#### [WHAT TO PRODUCE]
Reproduce the top of the data verbatim, through and including the line that contains "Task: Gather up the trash".

#### [GIVEN MATERIAL]
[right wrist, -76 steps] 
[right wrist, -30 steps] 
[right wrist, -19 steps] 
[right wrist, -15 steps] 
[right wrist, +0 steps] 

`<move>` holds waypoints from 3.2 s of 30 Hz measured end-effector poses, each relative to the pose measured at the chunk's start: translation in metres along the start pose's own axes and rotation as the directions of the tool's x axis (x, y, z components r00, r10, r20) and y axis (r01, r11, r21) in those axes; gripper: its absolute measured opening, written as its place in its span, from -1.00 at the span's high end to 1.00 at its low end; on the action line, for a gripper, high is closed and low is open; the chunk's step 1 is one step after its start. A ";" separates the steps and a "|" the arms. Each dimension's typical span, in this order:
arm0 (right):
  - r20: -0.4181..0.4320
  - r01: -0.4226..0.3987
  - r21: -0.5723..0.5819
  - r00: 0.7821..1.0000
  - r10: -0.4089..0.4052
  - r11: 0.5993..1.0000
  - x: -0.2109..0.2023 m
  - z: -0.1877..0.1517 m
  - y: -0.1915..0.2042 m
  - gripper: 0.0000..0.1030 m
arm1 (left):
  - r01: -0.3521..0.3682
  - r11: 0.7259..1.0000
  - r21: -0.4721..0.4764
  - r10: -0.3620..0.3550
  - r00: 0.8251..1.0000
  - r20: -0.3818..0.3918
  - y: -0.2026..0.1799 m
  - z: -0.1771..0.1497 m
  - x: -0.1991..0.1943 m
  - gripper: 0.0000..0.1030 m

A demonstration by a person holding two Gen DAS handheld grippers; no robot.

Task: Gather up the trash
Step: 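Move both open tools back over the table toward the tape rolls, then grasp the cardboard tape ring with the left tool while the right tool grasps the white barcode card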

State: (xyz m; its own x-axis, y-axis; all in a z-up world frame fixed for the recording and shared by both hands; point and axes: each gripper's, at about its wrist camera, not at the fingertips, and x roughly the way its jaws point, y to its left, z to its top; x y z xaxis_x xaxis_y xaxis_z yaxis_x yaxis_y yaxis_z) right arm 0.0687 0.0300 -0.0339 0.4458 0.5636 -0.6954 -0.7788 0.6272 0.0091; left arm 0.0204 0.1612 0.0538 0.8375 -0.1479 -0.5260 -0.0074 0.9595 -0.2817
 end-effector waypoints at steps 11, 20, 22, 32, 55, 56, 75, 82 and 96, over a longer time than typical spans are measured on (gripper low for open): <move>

#### [RESPONSE BOX]
[right wrist, -76 steps] 
[right wrist, -30 steps] 
[right wrist, -19 steps] 
[right wrist, -15 steps] 
[right wrist, +0 steps] 

`<move>` holds waypoints from 3.2 s of 30 Hz measured end-effector poses, each relative to the pose measured at the chunk's start: translation in metres along the start pose's own axes and rotation as the directions of the tool's x axis (x, y, z components r00, r10, r20) and y axis (r01, r11, r21) in those axes; gripper: its absolute measured opening, written as its place in its span, from -1.00 at the span's high end to 1.00 at its low end; on the action line, for a gripper, high is closed and low is open; the chunk's step 1 is one step after its start. A ";" separates the steps and a "|" the arms. Each dimension's typical span, in this order:
arm0 (right):
  - r20: -0.4181..0.4320
  - r01: -0.4226..0.3987
  - r21: -0.5723..0.5819
  - r00: 0.7821..1.0000
  - r10: -0.4089..0.4052
  - r11: 0.5993..1.0000
  - x: -0.2109..0.2023 m
  - z: -0.1877..0.1517 m
  - y: -0.1915..0.2042 m
  - gripper: 0.0000..0.1030 m
arm1 (left):
  - r01: -0.3521..0.3682
  - r11: 0.7259..1.0000
  - r21: -0.4721..0.4764
  - r10: -0.3620..0.3550
  - r00: 0.8251..1.0000
  - r20: -0.3818..0.3918
  - y: -0.2026..0.1799 m
  - z: -0.1771..0.1497 m
  - x: -0.1991..0.1943 m
  - gripper: 0.0000..0.1030 m

A demonstration by a person holding two Gen DAS handheld grippers; no robot.

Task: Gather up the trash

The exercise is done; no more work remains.